ACF-50 ANTI-CORROSION FORMULA
HOW IT WORKS: ACF-50, Anti-Corrosion Formula, is a state of the art, anti-corrosion lubricant compound, specifically designed for the Aero Space Industry. It is an ultra Thin Fluid Film Compound (TFFC) that actively treats metal using advanced polar bonding technology. As seen from the diagrams, ACF-50’s synthetic inhibitors and active chemistry penetrates through the oxide deposits (white powder) to the base of the corrosion cell where it emulsifies, encapsulates, and then lifts the electrolyte away from the metal surface. ACF-50 then allows this moisture to evaporate while providing an atmospheric barrier that prevents further moisture contact. With the electrolyte removed the corrosion process is halted.

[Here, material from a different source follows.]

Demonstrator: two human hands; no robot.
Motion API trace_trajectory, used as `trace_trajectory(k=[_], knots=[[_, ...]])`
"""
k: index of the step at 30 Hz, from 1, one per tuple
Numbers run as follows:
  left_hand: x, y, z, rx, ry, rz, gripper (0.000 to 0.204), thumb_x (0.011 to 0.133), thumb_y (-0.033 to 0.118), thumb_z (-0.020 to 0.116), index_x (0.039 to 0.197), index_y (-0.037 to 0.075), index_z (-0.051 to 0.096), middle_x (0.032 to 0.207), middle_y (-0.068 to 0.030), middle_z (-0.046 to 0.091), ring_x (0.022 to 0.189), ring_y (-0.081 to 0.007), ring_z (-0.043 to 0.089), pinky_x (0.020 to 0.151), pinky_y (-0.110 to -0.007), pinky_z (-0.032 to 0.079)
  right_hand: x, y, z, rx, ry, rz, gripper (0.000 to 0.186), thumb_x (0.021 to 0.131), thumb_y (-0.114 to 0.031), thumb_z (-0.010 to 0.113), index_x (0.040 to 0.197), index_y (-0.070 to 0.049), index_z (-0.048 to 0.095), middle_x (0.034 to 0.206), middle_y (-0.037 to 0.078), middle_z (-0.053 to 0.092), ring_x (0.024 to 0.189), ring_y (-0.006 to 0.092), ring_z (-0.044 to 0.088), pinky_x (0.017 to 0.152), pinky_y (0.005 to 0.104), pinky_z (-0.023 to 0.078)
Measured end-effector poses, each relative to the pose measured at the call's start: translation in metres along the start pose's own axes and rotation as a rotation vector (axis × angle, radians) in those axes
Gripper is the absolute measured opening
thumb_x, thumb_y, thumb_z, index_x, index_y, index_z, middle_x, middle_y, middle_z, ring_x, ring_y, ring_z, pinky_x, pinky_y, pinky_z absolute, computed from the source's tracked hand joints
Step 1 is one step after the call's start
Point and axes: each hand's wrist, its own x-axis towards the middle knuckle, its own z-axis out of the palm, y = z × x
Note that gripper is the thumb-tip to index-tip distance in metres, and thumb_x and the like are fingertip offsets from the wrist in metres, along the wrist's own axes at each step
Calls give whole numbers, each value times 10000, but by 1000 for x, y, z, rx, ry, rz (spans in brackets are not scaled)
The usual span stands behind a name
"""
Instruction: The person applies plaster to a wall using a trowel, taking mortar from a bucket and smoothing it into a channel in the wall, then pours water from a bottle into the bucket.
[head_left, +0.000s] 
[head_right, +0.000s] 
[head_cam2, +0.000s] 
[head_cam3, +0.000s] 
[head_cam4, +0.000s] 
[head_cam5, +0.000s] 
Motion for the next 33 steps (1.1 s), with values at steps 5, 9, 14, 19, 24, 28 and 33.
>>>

ACF-50 actively penetrates and “creeps” into the tightest seams, lap joints, micro cracks, and around rivet heads, displacing moisture and other corrosive fluids (orange juice, coke, coffee, salt water) in these corrosion prone areas. ACF-50’s thin film acts like an “OFF SWITCH” for corrosion remaining effective for up to 24 months.


If a small vent hole was drilled and covered with an adhesive patch then that would allow for occasional re-application.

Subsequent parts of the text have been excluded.